# Information supplied
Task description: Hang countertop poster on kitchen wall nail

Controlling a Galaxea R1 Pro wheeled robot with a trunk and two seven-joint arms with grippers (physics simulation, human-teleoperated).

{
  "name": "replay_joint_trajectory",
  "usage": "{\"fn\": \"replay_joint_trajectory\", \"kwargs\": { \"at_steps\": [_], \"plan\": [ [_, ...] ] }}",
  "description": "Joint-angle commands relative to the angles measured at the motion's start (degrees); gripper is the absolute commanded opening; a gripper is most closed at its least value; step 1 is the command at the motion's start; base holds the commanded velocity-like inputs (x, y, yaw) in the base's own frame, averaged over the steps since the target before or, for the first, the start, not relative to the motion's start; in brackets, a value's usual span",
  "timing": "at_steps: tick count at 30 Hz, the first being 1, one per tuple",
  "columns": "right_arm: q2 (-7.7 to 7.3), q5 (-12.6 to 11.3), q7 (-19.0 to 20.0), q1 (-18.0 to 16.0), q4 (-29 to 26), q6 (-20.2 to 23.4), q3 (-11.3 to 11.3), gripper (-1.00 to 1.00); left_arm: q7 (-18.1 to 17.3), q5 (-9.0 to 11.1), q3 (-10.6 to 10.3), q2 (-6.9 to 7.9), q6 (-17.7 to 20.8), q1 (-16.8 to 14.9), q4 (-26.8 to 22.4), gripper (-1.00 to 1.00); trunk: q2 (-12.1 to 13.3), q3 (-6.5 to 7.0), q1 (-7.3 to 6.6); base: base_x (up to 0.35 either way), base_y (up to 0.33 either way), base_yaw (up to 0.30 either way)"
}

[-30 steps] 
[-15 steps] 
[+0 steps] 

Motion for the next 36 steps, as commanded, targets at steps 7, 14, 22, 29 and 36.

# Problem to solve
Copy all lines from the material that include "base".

# Output below
  "description": "Joint-angle commands relative to the angles measured at the motion's start (degrees); gripper is the absolute commanded opening; a gripper is most closed at its least value; step 1 is the command at the motion's start; base holds the commanded velocity-like inputs (x, y, yaw) in the base's own frame, averaged over the steps since the target before or, for the first, the start, not relative to the motion's start; in brackets, a value's usual span",
  "columns": "right_arm: q2 (-7.7 to 7.3), q5 (-12.6 to 11.3), q7 (-19.0 to 20.0), q1 (-18.0 to 16.0), q4 (-29 to 26), q6 (-20.2 to 23.4), q3 (-11.3 to 11.3), gripper (-1.00 to 1.00); left_arm: q7 (-18.1 to 17.3), q5 (-9.0 to 11.1), q3 (-10.6 to 10.3), q2 (-6.9 to 7.9), q6 (-17.7 to 20.8), q1 (-16.8 to 14.9), q4 (-26.8 to 22.4), gripper (-1.00 to 1.00); trunk: q2 (-12.1 to 13.3), q3 (-6.5 to 7.0), q1 (-7.3 to 6.6); base: base_x (up to 0.35 either way), base_y (up to 0.33 either way), base_yaw (up to 0.30 either way)"

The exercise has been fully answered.